Reuters reports that there have been “high level” discussions “centered around a transitional government headed by a U.S. official that would oversee Gaza until it had been demilitarized and stabilized, and a viable Palestinian administration had emerged.”:

The sources, who spoke on condition of anonymity as they were not authorized to discuss the talks publicly, compared the proposal to the Coalition Provisional Authority in Iraq that Washington established in 2003, shortly after the U.S.-led invasion that toppled Saddam Hussein.

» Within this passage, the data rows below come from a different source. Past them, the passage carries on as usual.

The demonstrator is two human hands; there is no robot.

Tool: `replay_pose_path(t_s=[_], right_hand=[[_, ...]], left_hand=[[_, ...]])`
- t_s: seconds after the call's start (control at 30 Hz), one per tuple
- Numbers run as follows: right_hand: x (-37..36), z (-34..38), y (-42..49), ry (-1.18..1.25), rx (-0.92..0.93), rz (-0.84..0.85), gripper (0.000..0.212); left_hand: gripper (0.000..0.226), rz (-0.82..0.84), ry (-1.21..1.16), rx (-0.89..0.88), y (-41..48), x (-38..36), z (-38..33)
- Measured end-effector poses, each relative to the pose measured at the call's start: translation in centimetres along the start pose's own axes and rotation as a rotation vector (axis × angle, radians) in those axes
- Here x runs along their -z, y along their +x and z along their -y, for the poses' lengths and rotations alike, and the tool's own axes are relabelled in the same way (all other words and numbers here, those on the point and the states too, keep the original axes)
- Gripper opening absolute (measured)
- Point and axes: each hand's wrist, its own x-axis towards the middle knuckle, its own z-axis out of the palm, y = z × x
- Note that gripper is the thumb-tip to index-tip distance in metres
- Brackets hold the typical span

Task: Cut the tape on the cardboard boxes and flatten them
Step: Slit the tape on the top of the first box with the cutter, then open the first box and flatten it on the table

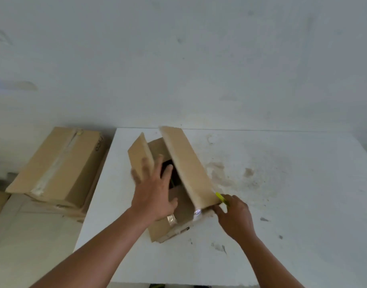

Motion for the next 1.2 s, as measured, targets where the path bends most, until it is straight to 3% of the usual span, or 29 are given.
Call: replay_pose_path(t_s=[0.03, 0.1, 0.2, 0.3, 0.43, 0.57, 0.6, 0.7, 0.77, 0.87, 0.9, 0.97, 1.03, 1.1, 1.17, 1.2], right_hand=[[0.3, -0.2, 0.3, 0.017, 0.014, -0.027, 0.010], [0.8, -0.1, 0.8, 0.098, -0.007, -0.043, 0.028], [2.6, 1.2, 0.7, 0.222, -0.023, -0.080, 0.042], [5.1, 2.8, 0.4, 0.341, 0.008, -0.170, 0.038], [7.6, 5.4, -0.5, 0.339, 0.185, -0.206, 0.034], [6.7, 8.8, -2.3, 0.395, 0.164, -0.079, 0.024], [6.1, 9.4, -2.8, 0.422, 0.133, -0.039, 0.021], [4.0, 11.7, -4.1, 0.464, 0.066, 0.039, 0.023], [3.0, 13.2, -4.6, 0.471, 0.060, 0.073, 0.026], [2.5, 14.6, -5.3, 0.479, 0.109, 0.172, 0.021], [2.6, 14.6, -5.3, 0.474, 0.146, 0.205, 0.019], [3.2, 13.6, -5.2, 0.555, 0.172, 0.270, 0.022], [4.0, 11.6, -4.9, 0.832, 0.066, 0.250, 0.018], [4.3, 8.8, -4.3, 0.955, -0.086, 0.125, 0.007], [3.6, 4.9, -3.7, 0.812, -0.231, -0.020, 0.003], [2.8, 2.9, -3.4, 0.726, -0.315, -0.052, 0.005]], left_hand=[[0.104, 0.030, -0.150, 0.150, -0.8, 0.0, 0.6], [0.108, 0.073, -0.505, 0.306, -2.2, -0.3, 1.8], [0.107, 0.016, -0.775, 0.313, -3.4, -1.2, 3.8], [0.105, -0.007, -0.956, 0.305, -3.5, -1.8, 5.5], [0.087, -0.061, -0.970, 0.329, -2.8, -3.8, 6.9], [0.093, -0.065, -0.684, 0.430, -1.8, -4.4, 6.6], [0.102, -0.060, -0.672, 0.367, -1.8, -4.2, 6.2], [0.132, -0.061, -0.722, -0.098, -2.3, -2.1, 3.7], [0.113, -0.056, -0.911, -0.158, -3.3, -0.7, 1.8], [0.041, -0.144, -0.994, -0.035, -4.4, -0.7, 1.0], [0.037, -0.207, -0.985, -0.026, -4.6, -1.0, 1.5], [0.061, -0.174, -1.016, 0.027, -4.9, -1.2, 3.0], [0.073, -0.098, -1.018, 0.085, -4.7, -1.5, 4.5], [0.056, -0.005, -0.982, 0.138, -4.9, -1.1, 5.2], [0.033, 0.024, -0.971, 0.157, -5.3, -0.2, 5.1], [0.034, 0.023, -0.975, 0.171, -5.5, 0.2, 5.0]])
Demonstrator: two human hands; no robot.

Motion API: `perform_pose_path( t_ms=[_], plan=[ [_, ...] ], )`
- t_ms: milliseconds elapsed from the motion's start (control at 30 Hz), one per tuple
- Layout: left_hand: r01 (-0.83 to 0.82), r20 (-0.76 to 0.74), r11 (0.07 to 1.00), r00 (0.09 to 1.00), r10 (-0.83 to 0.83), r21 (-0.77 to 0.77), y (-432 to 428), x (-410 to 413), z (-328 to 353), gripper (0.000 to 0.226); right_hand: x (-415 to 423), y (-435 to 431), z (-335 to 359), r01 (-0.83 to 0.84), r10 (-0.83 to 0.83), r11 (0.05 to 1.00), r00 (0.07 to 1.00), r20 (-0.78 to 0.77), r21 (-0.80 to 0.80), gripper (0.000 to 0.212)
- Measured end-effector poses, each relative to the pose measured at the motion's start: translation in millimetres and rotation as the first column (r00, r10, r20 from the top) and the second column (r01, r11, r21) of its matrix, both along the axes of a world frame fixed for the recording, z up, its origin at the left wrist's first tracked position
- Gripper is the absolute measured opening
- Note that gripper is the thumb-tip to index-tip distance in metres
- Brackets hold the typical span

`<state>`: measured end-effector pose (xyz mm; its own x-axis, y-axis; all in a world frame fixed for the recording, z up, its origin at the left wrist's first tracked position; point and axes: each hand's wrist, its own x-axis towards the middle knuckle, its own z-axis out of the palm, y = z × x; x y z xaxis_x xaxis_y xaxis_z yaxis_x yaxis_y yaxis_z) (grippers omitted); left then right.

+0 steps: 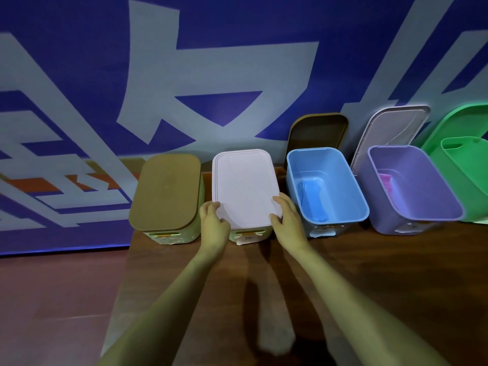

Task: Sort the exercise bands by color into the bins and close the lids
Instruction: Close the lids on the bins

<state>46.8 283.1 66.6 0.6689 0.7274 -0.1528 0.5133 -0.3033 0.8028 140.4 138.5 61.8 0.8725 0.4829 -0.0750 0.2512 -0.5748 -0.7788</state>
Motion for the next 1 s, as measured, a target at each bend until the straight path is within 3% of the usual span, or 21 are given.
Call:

Most experts cite the CPA as the catalyst for an impending insurgency that mired the U.S. military in war in Iraq for more than a decade, from which hundreds of thousands were killed at a cost of upwards of $3 trillion.

Like the U.S.-led war in Iraq, Reuters adds that “there would be no fixed timeline for how long such a U.S.-led administration [in Gaza] would last” while “[a] U.S.-led provisional authority in Gaza would draw Washington deeper into the Israeli-Palestinian conflict and mark its biggest Middle East intervention since the Iraq invasion.”

Quincy Institute research fellow Annelle Sheline called the idea “appalling and absurd,” adding, “Americans should remember the futility of imposing a government on Iraq at the barrel of a gun. The fact that Trump is apparently considering this demonstrates how captured he is by Israel, rather than prioritizing the interests of the United States."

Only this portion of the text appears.